We’ve been looking up at the Milky Way for thousands of years, wondering if there was someone out there looking at us from a planet a long way away.
Now, a study carried out at Nottingham University has calculated that there may be over thirty intelligent civilizations in our galaxy, on planets similar to the Earth, but we would need to survive for another 6,120 years in order to communicate with them.
The paper, published in the Astrophysics Journal, uses a theory known as The Astrobiological Copernican Limit which assumes that life develops in the same way that it has done on Earth.
The work carried out in Nottingham builds on a theoretical calculation thought up in the 1960s by Francis Drake.

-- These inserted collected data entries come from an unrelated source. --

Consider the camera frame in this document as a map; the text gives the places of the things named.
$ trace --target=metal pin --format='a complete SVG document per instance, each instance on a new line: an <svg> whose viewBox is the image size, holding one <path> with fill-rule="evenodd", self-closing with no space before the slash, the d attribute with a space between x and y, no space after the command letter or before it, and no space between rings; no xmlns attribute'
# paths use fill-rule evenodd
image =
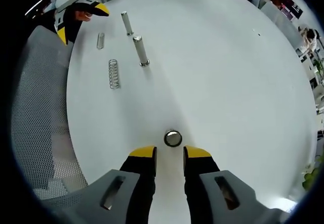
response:
<svg viewBox="0 0 324 224"><path fill-rule="evenodd" d="M146 67L150 64L150 60L146 57L146 52L144 49L143 39L141 35L136 35L133 37L133 42L138 54L138 57L140 58L140 65L142 67Z"/></svg>
<svg viewBox="0 0 324 224"><path fill-rule="evenodd" d="M123 22L124 22L124 25L125 25L125 28L126 28L127 35L134 34L134 32L132 30L132 27L131 27L130 20L128 18L127 12L126 11L122 12L121 17L123 19Z"/></svg>
<svg viewBox="0 0 324 224"><path fill-rule="evenodd" d="M105 43L105 33L101 32L101 33L98 34L97 48L99 50L103 49L104 43Z"/></svg>

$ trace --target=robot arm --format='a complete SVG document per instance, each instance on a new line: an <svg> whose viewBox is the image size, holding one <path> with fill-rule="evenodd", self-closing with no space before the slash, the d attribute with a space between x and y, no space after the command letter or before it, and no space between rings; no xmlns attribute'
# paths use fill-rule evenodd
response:
<svg viewBox="0 0 324 224"><path fill-rule="evenodd" d="M51 0L54 4L55 12L55 29L58 36L67 45L69 37L66 32L66 21L71 19L67 15L66 9L71 8L74 11L86 11L98 16L109 16L109 11L103 3L96 0Z"/></svg>

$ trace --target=gray mesh chair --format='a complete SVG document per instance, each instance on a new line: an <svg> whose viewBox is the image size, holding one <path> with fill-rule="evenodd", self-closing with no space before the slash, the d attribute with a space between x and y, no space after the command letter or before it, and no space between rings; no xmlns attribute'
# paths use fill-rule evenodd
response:
<svg viewBox="0 0 324 224"><path fill-rule="evenodd" d="M87 186L72 147L66 81L73 43L64 45L42 26L30 35L19 65L11 112L16 160L36 196L51 208L78 200Z"/></svg>

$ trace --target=desk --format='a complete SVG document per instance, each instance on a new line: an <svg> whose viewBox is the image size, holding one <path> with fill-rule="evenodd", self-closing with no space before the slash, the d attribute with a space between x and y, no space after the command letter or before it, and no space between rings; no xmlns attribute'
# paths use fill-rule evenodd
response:
<svg viewBox="0 0 324 224"><path fill-rule="evenodd" d="M135 148L157 146L149 223L190 223L183 148L209 151L267 206L286 197L316 144L309 81L285 36L244 0L112 0L84 22L72 51L67 116L81 170L92 183ZM120 16L127 11L151 64L139 65ZM96 47L105 32L102 50ZM121 88L109 88L108 61ZM163 142L182 133L180 147Z"/></svg>

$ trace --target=person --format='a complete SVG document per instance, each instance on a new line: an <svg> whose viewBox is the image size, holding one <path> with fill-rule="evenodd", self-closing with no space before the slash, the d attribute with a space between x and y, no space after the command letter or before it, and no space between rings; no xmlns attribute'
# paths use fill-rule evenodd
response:
<svg viewBox="0 0 324 224"><path fill-rule="evenodd" d="M281 9L282 2L281 0L270 0L278 9Z"/></svg>
<svg viewBox="0 0 324 224"><path fill-rule="evenodd" d="M272 2L278 9L282 8L281 0L260 0L259 9L261 9L267 2Z"/></svg>
<svg viewBox="0 0 324 224"><path fill-rule="evenodd" d="M308 52L313 53L317 47L318 31L306 26L299 26L298 31L303 38L303 44L296 50L298 56L303 57Z"/></svg>

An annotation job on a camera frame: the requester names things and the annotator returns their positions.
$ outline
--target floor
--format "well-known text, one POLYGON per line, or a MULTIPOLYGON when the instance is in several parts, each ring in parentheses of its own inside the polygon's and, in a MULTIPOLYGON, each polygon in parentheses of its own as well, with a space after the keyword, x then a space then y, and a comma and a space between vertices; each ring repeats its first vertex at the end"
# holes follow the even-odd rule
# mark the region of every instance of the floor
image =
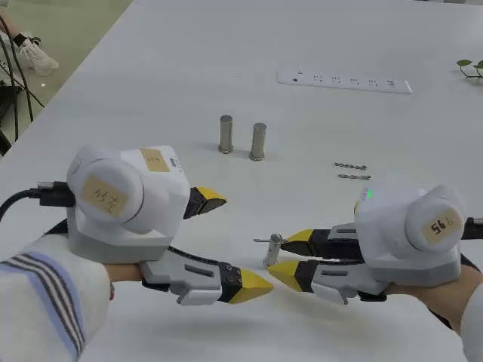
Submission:
MULTIPOLYGON (((47 104, 78 65, 119 18, 132 0, 12 0, 8 16, 23 31, 42 39, 43 49, 60 63, 48 77, 37 76, 26 69, 30 90, 47 104)), ((463 0, 444 0, 463 2, 463 0)), ((483 5, 483 0, 466 0, 467 4, 483 5)), ((42 111, 32 100, 34 117, 42 111)), ((25 92, 19 96, 20 134, 30 124, 25 92)), ((1 130, 14 141, 13 109, 1 121, 1 130)))

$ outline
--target chair leg
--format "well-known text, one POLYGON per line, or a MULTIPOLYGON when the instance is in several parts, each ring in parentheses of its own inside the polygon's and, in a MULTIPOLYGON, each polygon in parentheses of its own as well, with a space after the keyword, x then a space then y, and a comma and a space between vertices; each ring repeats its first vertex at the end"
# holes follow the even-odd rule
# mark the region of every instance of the chair leg
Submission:
POLYGON ((5 153, 12 147, 7 137, 0 130, 0 155, 5 156, 5 153))

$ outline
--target white sleeve
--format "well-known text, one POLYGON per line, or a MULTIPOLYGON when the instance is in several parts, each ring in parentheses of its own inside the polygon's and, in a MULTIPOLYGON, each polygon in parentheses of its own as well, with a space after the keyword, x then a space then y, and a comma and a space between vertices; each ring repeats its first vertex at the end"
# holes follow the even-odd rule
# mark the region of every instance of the white sleeve
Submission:
POLYGON ((106 269, 67 242, 46 235, 0 262, 0 361, 76 361, 103 324, 106 269))
POLYGON ((483 361, 483 284, 469 298, 461 319, 461 339, 469 362, 483 361))

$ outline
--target green plant
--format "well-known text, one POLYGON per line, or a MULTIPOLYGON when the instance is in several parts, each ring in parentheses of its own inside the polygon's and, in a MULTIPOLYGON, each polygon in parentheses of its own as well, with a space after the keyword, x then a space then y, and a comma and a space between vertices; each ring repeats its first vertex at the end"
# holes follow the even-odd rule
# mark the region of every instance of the green plant
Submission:
POLYGON ((474 64, 473 65, 473 68, 475 68, 475 71, 478 73, 478 75, 468 75, 465 73, 465 71, 463 70, 463 68, 465 66, 469 66, 470 64, 472 64, 473 62, 471 60, 467 60, 467 59, 462 59, 462 60, 458 60, 456 62, 456 64, 460 67, 460 71, 464 74, 465 77, 467 78, 480 78, 480 79, 483 79, 483 74, 480 73, 480 69, 483 69, 483 60, 480 60, 478 62, 478 64, 474 64))

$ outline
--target paper label
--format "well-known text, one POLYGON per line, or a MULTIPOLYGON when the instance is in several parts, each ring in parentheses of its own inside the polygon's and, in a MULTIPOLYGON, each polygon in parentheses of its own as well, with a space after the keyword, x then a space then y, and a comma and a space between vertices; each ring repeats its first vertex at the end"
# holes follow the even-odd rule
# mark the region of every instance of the paper label
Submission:
POLYGON ((423 235, 430 244, 437 244, 462 226, 463 223, 457 212, 454 209, 446 209, 423 226, 423 235))
POLYGON ((169 172, 169 167, 161 151, 158 149, 141 149, 141 153, 143 154, 148 170, 152 172, 169 172))
POLYGON ((81 198, 99 210, 118 217, 128 202, 128 196, 95 175, 89 175, 82 188, 81 198))

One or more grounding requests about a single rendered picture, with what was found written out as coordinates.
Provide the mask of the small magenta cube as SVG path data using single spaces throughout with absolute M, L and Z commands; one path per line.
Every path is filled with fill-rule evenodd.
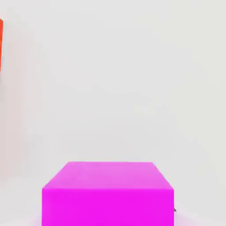
M 41 226 L 174 226 L 174 189 L 151 162 L 68 162 L 41 197 Z

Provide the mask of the large orange box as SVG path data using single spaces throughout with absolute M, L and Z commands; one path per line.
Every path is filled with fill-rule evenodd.
M 3 20 L 0 19 L 0 71 L 1 71 L 1 58 L 2 58 L 2 41 L 3 41 Z

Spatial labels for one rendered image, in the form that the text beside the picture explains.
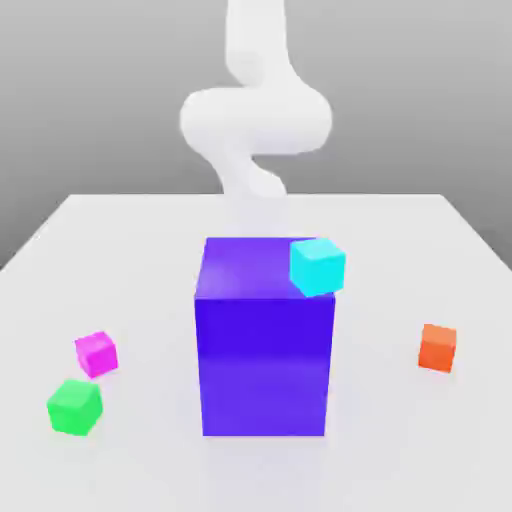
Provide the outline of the small orange cube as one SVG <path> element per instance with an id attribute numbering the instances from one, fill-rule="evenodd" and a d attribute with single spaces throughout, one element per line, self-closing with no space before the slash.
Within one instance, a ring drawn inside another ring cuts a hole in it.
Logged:
<path id="1" fill-rule="evenodd" d="M 418 365 L 450 373 L 456 351 L 456 340 L 455 329 L 425 324 L 422 330 Z"/>

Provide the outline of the small magenta cube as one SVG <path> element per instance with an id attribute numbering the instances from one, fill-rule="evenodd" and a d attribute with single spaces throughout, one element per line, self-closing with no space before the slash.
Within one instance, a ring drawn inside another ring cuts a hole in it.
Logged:
<path id="1" fill-rule="evenodd" d="M 86 375 L 94 379 L 118 368 L 115 343 L 105 331 L 74 341 L 78 362 Z"/>

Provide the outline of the small green cube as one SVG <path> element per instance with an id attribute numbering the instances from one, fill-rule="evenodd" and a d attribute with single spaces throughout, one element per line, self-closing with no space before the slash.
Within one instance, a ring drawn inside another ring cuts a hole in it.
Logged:
<path id="1" fill-rule="evenodd" d="M 103 413 L 97 384 L 66 379 L 47 401 L 52 428 L 74 436 L 87 436 Z"/>

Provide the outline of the small cyan cube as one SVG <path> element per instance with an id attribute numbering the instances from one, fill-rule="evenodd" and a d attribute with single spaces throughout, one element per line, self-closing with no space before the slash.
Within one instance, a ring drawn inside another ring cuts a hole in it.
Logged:
<path id="1" fill-rule="evenodd" d="M 290 244 L 291 282 L 306 296 L 335 293 L 344 288 L 346 253 L 327 238 Z"/>

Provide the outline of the large blue box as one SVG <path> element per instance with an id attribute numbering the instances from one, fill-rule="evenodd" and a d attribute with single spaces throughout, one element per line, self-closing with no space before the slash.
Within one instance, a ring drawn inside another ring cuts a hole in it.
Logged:
<path id="1" fill-rule="evenodd" d="M 207 238 L 194 295 L 202 431 L 325 432 L 336 299 L 289 278 L 289 238 Z"/>

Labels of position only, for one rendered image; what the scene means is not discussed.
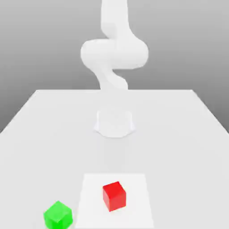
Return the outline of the small red cube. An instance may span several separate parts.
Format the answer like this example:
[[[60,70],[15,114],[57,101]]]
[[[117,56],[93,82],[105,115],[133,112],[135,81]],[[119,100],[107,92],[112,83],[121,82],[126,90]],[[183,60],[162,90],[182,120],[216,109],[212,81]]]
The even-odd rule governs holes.
[[[103,201],[109,212],[126,206],[127,194],[119,181],[104,185],[102,192]]]

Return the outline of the small green cube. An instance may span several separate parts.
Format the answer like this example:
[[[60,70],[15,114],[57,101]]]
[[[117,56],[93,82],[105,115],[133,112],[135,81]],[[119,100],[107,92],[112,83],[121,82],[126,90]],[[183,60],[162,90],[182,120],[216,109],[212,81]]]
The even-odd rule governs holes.
[[[68,229],[73,223],[72,210],[60,201],[56,201],[43,214],[48,229]]]

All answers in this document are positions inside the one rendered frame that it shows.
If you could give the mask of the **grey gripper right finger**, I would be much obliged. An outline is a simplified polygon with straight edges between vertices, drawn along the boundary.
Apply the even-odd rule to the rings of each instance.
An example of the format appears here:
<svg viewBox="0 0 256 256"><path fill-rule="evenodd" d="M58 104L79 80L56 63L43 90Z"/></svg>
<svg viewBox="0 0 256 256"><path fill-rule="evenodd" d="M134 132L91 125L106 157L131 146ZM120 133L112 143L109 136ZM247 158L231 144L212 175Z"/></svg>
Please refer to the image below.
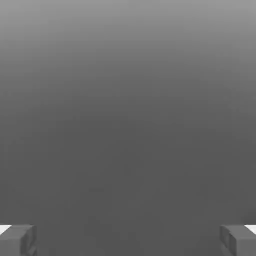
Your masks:
<svg viewBox="0 0 256 256"><path fill-rule="evenodd" d="M256 224L221 225L222 256L256 256Z"/></svg>

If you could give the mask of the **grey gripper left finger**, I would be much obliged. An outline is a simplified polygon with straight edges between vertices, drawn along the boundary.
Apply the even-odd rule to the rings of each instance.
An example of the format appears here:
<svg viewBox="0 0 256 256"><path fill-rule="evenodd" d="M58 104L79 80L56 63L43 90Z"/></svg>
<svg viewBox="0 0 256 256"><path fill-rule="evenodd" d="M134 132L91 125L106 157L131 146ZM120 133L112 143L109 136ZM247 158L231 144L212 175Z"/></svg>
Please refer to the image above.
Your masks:
<svg viewBox="0 0 256 256"><path fill-rule="evenodd" d="M0 256L38 256L37 227L0 224Z"/></svg>

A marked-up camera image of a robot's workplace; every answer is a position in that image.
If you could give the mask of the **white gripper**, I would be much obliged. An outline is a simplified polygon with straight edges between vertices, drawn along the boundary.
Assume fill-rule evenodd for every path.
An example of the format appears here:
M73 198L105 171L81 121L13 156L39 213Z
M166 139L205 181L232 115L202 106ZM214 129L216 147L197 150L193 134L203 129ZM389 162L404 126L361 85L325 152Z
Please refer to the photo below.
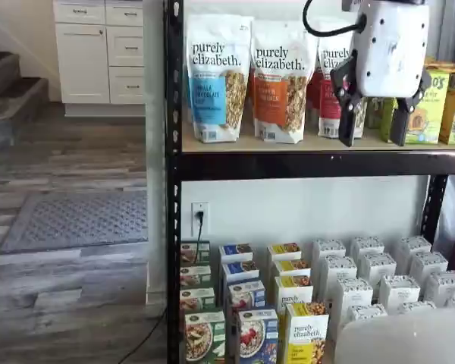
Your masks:
M353 34L350 55L331 70L331 85L340 105L338 138L353 145L356 109L363 96L398 98L390 140L404 146L411 114L430 87L424 60L428 45L429 5L425 1L363 1L366 19Z

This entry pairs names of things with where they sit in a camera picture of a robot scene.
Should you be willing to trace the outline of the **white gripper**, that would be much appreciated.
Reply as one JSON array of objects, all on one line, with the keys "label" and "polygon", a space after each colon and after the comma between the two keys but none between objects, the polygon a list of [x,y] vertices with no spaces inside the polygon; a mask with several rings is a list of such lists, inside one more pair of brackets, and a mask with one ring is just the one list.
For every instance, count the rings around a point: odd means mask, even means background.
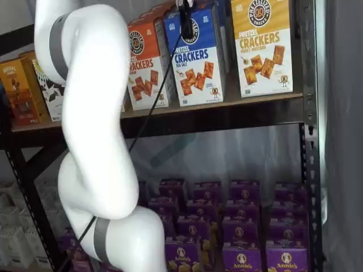
[{"label": "white gripper", "polygon": [[194,11],[197,4],[194,0],[176,0],[175,2],[179,7],[181,36],[183,40],[187,42],[193,37],[191,13]]}]

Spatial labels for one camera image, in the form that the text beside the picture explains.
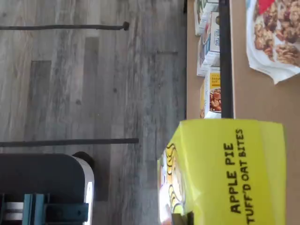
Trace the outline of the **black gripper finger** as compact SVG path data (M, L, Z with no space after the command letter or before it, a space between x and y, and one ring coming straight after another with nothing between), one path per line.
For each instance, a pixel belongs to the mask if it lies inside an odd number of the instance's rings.
M194 213L191 211L187 214L172 214L172 225L194 225Z

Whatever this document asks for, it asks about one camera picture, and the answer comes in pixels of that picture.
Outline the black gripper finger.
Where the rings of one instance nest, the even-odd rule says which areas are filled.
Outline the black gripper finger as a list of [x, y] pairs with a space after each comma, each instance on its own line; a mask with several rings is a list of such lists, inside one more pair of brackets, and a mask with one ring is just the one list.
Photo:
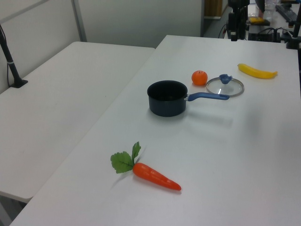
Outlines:
[[247, 14], [241, 14], [238, 17], [238, 39], [243, 40], [246, 36]]
[[235, 13], [229, 13], [227, 30], [230, 32], [230, 35], [228, 37], [231, 39], [231, 41], [237, 41], [238, 38]]

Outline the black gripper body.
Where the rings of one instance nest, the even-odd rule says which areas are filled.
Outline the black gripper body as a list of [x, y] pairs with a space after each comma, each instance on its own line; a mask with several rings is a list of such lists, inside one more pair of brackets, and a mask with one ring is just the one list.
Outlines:
[[250, 0], [228, 0], [228, 6], [232, 8], [232, 12], [237, 14], [250, 4]]

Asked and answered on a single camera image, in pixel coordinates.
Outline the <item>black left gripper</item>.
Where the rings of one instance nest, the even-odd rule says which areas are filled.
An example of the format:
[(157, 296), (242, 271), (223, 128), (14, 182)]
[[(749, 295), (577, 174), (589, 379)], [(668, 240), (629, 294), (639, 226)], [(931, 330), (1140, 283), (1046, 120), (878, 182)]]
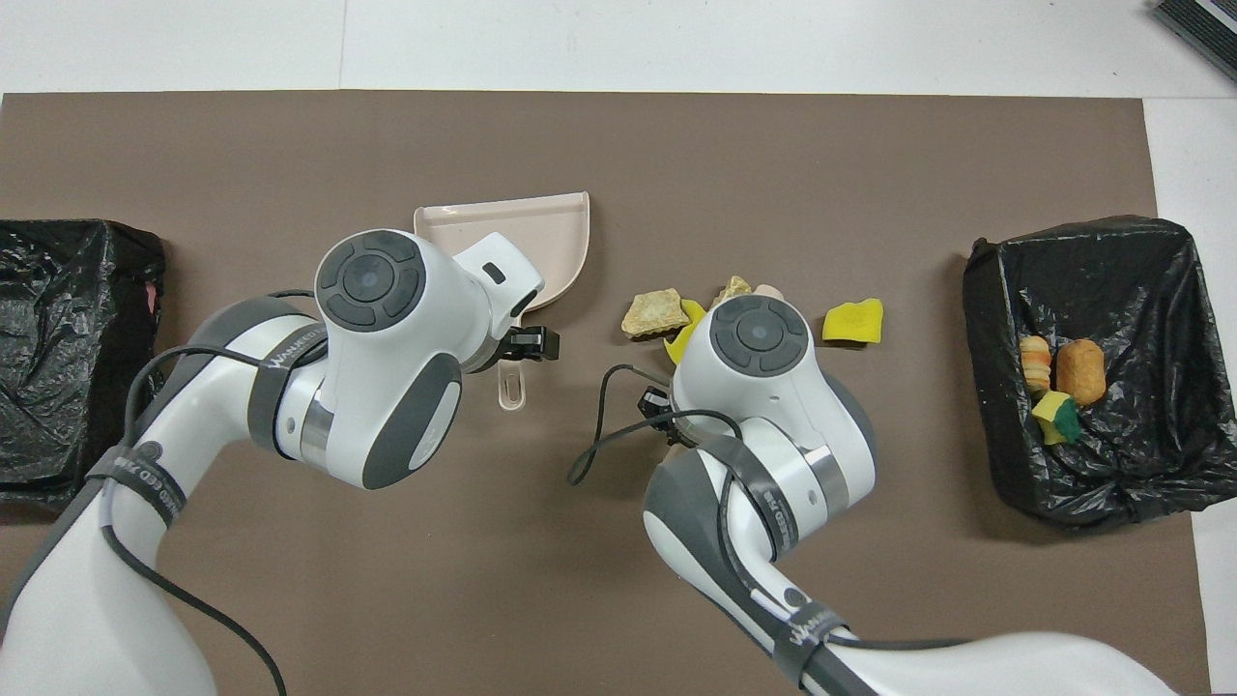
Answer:
[(499, 342), (496, 361), (547, 362), (560, 359), (562, 337), (548, 328), (511, 328)]

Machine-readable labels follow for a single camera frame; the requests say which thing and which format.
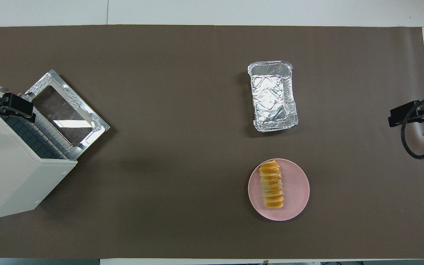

The original Drake equation makes some pretty large assumptions and then multiplies them together so any results have to be taken with a light-year sized pinch of salt.
A key factor is finding stars with a chemical make-up similar to our own sun – Tom Westby, one of the paper’s authors, explained that civilizations like ours would need a sun with high metal content to support life.
The Earth took 4.5 billion years to develop to the point it has done, but the technological world only started in the mid-1890s when Marconi transmitted the first radio signals – 125 years ago. If we could find how long the other civilizations in our galaxy had been using technology, we could calculate how long life on Earth may last.
So scientists are busy searching for signals from space that would indicate technologically advanced civilizations – if there are a lot of them, that suggests that we may have a long time left; if there are only a few, it may mean that our days are numbered.